When the elements of a narrative are ordered spatially, rather than over time, we can think of the story as forming 'cells' and the reader as creating a 'network' of connecting lines in their heads as they read. Alison spends a lot of time talking about WB Sebald's The Emigrants here, because it was the book that inspired her to think about non-arc narrative structures. I think her better example though is Susan Minot's short story "Lust," which is a non-chronological list of sexual encounters that moves from mostly ones that make her happy to mostly ones that leave her unfulfilled.

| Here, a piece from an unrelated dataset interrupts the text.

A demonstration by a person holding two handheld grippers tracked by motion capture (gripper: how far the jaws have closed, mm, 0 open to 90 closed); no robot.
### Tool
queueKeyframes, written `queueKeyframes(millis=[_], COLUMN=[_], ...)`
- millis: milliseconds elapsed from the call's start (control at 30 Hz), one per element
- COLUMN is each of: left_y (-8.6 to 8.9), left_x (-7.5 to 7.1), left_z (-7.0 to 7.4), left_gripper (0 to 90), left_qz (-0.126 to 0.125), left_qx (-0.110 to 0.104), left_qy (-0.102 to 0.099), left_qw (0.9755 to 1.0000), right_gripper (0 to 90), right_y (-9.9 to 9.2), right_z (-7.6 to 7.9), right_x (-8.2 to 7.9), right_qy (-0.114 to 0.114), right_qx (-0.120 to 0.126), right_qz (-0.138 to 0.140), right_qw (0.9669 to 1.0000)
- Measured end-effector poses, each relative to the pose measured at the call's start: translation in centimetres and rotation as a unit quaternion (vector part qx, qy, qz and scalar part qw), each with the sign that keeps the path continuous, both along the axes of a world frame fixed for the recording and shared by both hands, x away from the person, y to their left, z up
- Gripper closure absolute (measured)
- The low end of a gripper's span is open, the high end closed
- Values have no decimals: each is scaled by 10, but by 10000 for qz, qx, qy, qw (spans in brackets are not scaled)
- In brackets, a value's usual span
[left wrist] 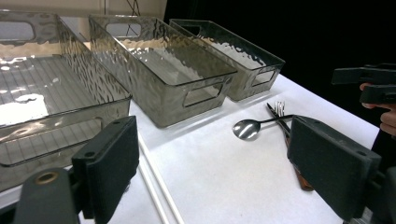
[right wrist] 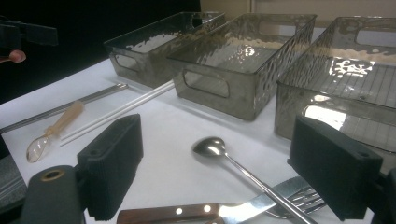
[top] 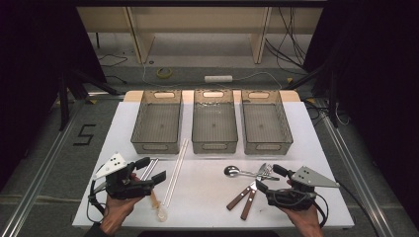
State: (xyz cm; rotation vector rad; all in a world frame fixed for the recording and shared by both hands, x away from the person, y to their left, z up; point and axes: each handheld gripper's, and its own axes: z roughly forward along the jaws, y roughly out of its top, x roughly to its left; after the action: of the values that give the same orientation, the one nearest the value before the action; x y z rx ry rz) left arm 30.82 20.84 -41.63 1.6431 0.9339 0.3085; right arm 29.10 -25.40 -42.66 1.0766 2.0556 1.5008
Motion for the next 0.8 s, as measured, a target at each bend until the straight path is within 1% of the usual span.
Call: queueKeyframes(millis=[267,433,533,633,667,700,733,800], left_y=[1,5,10,15,16,18,18,19], left_x=[3,8,12,19,21,25,25,29], left_z=[1,4,7,9,10,10,10,9], left_gripper=[165,170,171,175,178,185,187,190], left_qz=[73,212,322,468,488,537,537,496], left_qx=[71,201,313,487,583,801,801,948], left_qy=[171,346,475,707,788,949,949,1085], left_qw=[9998,9990,9979,9952,9940,9908,9908,9883], right_gripper=[184,185,186,187,187,187,187,186], right_y=[0,-1,-1,-2,-2,-2,-2,-1], right_z=[0,1,1,1,1,0,0,0], right_x=[0,0,0,0,0,0,0,1], right_qy=[1,7,17,28,43,60,60,69], right_qx=[-8,-14,-11,-21,-28,-31,-31,-33], right_qz=[-15,-23,-27,-22,-23,-3,-3,16], right_qw=[10000,10000,10000,10000,10000,10000,10000,10000])
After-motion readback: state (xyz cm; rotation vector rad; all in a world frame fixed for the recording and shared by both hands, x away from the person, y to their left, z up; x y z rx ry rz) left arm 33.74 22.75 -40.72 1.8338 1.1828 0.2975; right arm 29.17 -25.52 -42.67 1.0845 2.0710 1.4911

Alison doesn't discuss it, but Italo Calvino's Invisible Cities is famously 'spatial' in the way she means it, and his book Mr Palomar is an even better example of how you can still get movement via theme instead of plot, as the vignettes move from the physical to the spiritual.
 
Alison's last structure is the 'tsunami,' which she describes as a wave made of cells. Her one example is David Mitchell's Cloud Atlas. If I were her, I would have moved her discussion of "Lust" to this section, because I think her point about thematic movement makes more sense here, while in truly 'cellular' stories, the sense of change comes primarily from the reader's accumulated knowledge rather than from any change in the content.
 
One kind of story structure I've thought about before is one I call, in my own head, the science fictional story structure (SFnal structure, for short.) I imagine it looking like ever expanding ripples in a pond, which I suppose would make it a variation on Alison's explosion structure. 
 
The SFnal structure takes advantage of the existence of certain rules about how the fictional world works, and explores the implications of those rules, often moving from the smallest to the largest. In particular, I think this structure can be playful, by looking for anything that's vague or inconsistent in the simplest statement of the rules, and wiggling a curious finger into those cracks to try to pry them open. 
 
The way that the first season of Person of Interest keeps looking for all the possible ways the investigators could be misled by the single clue their computer gives them is an example of the SFnal structure, I think, as is the surprising reversal at the end of the film Colossal.